◆ **WHAT IS BEING ASKED**
The data below is to be repeated in full, exactly as given.

◆ **DATA EXTRACT**
===

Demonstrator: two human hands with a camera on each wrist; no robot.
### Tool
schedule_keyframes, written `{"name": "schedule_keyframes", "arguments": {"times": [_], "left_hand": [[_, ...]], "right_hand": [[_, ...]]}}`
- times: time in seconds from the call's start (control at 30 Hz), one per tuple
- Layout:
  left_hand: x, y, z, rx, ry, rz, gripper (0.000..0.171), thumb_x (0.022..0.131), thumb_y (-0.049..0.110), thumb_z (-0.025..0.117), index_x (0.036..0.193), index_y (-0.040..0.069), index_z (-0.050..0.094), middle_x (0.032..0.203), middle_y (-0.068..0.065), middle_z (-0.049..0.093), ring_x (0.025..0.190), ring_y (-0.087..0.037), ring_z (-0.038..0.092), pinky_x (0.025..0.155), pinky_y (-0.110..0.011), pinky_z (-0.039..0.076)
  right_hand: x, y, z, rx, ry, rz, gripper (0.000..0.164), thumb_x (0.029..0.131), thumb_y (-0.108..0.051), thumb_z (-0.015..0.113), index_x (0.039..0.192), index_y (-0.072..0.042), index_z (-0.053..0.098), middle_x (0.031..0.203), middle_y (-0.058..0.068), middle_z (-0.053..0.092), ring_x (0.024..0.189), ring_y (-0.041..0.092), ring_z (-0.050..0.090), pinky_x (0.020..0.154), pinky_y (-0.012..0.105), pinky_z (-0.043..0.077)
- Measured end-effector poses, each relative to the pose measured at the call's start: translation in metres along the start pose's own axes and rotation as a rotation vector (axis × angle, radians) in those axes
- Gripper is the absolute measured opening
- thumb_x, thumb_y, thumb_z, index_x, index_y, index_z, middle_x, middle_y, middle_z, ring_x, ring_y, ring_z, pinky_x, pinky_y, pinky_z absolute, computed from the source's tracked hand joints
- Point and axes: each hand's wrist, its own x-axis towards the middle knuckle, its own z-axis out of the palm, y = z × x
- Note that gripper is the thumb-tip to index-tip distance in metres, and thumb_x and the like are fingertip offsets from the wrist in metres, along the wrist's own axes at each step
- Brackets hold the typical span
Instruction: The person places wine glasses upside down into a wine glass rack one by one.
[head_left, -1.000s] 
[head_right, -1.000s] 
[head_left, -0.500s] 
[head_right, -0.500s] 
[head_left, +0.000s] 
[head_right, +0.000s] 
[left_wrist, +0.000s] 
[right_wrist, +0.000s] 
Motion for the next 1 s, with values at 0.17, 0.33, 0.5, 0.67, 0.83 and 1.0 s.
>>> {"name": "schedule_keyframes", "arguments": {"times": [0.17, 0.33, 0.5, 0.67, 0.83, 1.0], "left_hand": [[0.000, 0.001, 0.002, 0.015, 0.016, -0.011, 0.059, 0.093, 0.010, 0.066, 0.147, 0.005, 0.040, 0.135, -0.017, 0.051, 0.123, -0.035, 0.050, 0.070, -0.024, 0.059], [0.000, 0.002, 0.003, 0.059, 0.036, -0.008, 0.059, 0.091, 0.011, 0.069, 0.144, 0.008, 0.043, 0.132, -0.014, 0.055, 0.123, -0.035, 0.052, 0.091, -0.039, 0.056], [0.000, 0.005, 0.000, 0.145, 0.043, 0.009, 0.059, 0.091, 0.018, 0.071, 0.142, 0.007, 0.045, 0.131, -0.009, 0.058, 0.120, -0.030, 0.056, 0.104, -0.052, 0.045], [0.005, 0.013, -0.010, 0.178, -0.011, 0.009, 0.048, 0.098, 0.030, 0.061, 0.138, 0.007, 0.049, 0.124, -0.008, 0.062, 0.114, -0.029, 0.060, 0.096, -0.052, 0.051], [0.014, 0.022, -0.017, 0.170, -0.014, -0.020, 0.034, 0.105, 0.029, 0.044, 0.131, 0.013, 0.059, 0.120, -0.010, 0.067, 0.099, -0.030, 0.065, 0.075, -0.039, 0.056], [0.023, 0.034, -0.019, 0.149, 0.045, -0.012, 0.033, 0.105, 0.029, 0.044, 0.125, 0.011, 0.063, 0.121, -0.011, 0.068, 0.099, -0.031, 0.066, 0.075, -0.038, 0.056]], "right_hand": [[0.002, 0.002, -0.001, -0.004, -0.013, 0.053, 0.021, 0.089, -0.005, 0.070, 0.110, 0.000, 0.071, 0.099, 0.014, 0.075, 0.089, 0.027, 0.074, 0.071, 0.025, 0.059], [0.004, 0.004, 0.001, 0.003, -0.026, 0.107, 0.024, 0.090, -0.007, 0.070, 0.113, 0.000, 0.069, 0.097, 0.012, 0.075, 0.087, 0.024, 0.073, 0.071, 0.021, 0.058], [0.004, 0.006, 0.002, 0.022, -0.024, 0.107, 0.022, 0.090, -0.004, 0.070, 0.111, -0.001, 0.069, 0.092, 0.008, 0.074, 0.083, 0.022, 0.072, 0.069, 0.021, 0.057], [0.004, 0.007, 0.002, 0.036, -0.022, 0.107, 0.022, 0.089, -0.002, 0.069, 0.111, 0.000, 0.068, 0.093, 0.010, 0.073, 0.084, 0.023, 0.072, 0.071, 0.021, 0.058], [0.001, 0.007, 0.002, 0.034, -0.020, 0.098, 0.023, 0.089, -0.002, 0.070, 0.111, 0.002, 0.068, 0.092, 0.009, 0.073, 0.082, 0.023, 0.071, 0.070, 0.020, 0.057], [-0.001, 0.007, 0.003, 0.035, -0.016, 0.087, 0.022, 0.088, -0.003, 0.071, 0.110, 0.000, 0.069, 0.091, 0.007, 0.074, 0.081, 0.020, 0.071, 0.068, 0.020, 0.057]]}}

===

◆ **ANSWER SPACE**
Demonstrator: two human hands with a camera on each wrist; no robot.
### Tool
schedule_keyframes, written `{"name": "schedule_keyframes", "arguments": {"times": [_], "left_hand": [[_, ...]], "right_hand": [[_, ...]]}}`
- times: time in seconds from the call's start (control at 30 Hz), one per tuple
- Layout:
  left_hand: x, y, z, rx, ry, rz, gripper (0.000..0.171), thumb_x (0.022..0.131), thumb_y (-0.049..0.110), thumb_z (-0.025..0.117), index_x (0.036..0.193), index_y (-0.040..0.069), index_z (-0.050..0.094), middle_x (0.032..0.203), middle_y (-0.068..0.065), middle_z (-0.049..0.093), ring_x (0.025..0.190), ring_y (-0.087..0.037), ring_z (-0.038..0.092), pinky_x (0.025..0.155), pinky_y (-0.110..0.011), pinky_z (-0.039..0.076)
  right_hand: x, y, z, rx, ry, rz, gripper (0.000..0.164), thumb_x (0.029..0.131), thumb_y (-0.108..0.051), thumb_z (-0.015..0.113), index_x (0.039..0.192), index_y (-0.072..0.042), index_z (-0.053..0.098), middle_x (0.031..0.203), middle_y (-0.058..0.068), middle_z (-0.053..0.092), ring_x (0.024..0.189), ring_y (-0.041..0.092), ring_z (-0.050..0.090), pinky_x (0.020..0.154), pinky_y (-0.012..0.105), pinky_z (-0.043..0.077)
- Measured end-effector poses, each relative to the pose measured at the call's start: translation in metres along the start pose's own axes and rotation as a rotation vector (axis × angle, radians) in those axes
- Gripper is the absolute measured opening
- thumb_x, thumb_y, thumb_z, index_x, index_y, index_z, middle_x, middle_y, middle_z, ring_x, ring_y, ring_z, pinky_x, pinky_y, pinky_z absolute, computed from the source's tracked hand joints
- Point and axes: each hand's wrist, its own x-axis towards the middle knuckle, its own z-axis out of the palm, y = z × x
- Note that gripper is the thumb-tip to index-tip distance in metres, and thumb_x and the like are fingertip offsets from the wrist in metres, along the wrist's own axes at each step
- Brackets hold the typical span
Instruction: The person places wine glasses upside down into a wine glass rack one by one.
[head_left, -1.000s] 
[head_right, -1.000s] 
[head_left, -0.500s] 
[head_right, -0.500s] 
[head_left, +0.000s] 
[head_right, +0.000s] 
[left_wrist, +0.000s] 
[right_wrist, +0.000s] 
Motion for the next 1 s, with values at 0.17, 0.33, 0.5, 0.67, 0.83 and 1.0 s.
>>> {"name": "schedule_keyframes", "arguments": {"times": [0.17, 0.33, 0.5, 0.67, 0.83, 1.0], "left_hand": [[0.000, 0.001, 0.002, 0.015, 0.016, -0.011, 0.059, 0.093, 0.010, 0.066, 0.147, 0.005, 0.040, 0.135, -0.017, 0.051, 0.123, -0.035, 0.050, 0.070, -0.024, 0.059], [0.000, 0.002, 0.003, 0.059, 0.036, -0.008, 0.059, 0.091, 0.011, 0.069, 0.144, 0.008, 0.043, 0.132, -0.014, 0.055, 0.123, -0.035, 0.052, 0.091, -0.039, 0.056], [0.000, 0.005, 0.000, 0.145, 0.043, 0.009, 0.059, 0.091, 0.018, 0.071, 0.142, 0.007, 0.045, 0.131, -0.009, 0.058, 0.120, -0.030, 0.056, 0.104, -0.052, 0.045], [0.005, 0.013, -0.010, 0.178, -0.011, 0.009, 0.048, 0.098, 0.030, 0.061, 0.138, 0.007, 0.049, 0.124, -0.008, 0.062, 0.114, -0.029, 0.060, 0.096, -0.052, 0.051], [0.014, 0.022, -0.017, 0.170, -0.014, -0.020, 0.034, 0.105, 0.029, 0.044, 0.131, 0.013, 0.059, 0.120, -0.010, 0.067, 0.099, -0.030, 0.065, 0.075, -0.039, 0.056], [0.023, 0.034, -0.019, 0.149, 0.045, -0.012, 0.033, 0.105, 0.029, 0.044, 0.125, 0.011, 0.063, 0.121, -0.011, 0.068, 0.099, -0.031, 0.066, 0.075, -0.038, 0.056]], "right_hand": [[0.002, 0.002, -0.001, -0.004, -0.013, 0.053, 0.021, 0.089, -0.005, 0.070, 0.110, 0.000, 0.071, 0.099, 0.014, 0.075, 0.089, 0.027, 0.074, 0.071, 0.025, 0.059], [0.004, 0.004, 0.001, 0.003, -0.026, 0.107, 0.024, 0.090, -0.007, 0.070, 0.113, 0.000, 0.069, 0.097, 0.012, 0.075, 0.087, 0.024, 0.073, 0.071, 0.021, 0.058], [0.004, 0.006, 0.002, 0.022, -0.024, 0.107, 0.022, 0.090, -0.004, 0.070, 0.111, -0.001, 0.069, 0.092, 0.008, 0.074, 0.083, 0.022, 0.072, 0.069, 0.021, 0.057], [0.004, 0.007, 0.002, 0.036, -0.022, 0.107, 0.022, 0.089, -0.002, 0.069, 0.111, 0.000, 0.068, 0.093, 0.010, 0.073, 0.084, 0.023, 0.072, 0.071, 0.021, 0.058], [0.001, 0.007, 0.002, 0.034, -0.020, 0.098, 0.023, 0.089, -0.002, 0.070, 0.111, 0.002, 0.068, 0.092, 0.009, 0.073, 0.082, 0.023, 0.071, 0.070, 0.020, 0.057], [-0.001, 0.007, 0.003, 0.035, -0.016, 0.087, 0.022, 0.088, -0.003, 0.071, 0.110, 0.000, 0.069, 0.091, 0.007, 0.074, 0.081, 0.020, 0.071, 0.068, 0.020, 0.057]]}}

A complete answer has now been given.